Re: Proposal to measure end-user latency

The W3C specification is a perfect example of what could be done at the
application layer. "User experience" is made of server response time (of
many objects), network latency, rendering, Š And should be computed and
measured at the application layer.

But consider, per example a SOA architecture (HTTP is not only used by Web
browsers). No Javascript client side. Of course, the client/server SOA can
build its own measurement solution.

In practice, it is extremely rarely done.

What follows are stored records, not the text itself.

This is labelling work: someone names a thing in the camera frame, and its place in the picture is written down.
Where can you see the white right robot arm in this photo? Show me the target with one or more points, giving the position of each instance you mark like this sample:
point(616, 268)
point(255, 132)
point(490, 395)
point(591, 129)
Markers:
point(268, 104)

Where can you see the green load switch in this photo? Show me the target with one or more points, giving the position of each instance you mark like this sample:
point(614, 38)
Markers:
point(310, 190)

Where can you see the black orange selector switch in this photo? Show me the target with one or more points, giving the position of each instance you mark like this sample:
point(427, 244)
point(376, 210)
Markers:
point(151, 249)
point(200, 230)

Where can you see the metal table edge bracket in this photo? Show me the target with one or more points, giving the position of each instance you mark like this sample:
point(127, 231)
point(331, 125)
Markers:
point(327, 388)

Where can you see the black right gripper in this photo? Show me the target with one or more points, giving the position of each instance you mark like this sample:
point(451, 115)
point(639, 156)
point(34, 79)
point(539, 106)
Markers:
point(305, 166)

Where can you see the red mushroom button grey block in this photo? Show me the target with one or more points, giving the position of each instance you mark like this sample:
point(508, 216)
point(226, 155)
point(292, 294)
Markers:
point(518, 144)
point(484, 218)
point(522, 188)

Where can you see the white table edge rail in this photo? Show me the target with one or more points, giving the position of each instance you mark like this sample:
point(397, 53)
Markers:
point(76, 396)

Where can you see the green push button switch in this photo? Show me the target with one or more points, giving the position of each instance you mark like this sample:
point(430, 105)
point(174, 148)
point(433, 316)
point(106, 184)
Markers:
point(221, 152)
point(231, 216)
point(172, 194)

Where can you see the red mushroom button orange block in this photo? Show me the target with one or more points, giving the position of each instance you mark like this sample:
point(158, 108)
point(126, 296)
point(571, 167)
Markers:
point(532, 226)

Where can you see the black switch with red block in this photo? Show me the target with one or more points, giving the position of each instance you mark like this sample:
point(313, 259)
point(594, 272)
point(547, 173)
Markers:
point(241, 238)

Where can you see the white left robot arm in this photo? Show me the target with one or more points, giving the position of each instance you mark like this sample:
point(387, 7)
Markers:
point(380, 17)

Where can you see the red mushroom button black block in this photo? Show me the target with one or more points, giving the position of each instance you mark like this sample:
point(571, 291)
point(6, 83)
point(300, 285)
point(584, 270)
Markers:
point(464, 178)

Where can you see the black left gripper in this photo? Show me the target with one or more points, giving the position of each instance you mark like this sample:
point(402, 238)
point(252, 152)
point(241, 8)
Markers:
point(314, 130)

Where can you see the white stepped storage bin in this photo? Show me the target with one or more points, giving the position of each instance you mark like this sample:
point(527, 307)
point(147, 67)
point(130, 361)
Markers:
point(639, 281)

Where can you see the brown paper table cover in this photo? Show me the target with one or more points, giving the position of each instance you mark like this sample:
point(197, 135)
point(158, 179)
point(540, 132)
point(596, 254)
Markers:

When problem occurs, you don't
have a lot a solution to investigate (some sophisticated network agent,
Š), if SSL is used it becomes even harder.

The goal of my proposal is to procure a minimal set of measurements. Flow
control is a hard issue, where mechanism can produce worst effects than
what they should protect.
To my point of view, the most measurement you have, the most control you
can offer, and the quicker you are able to diagnose disfunction.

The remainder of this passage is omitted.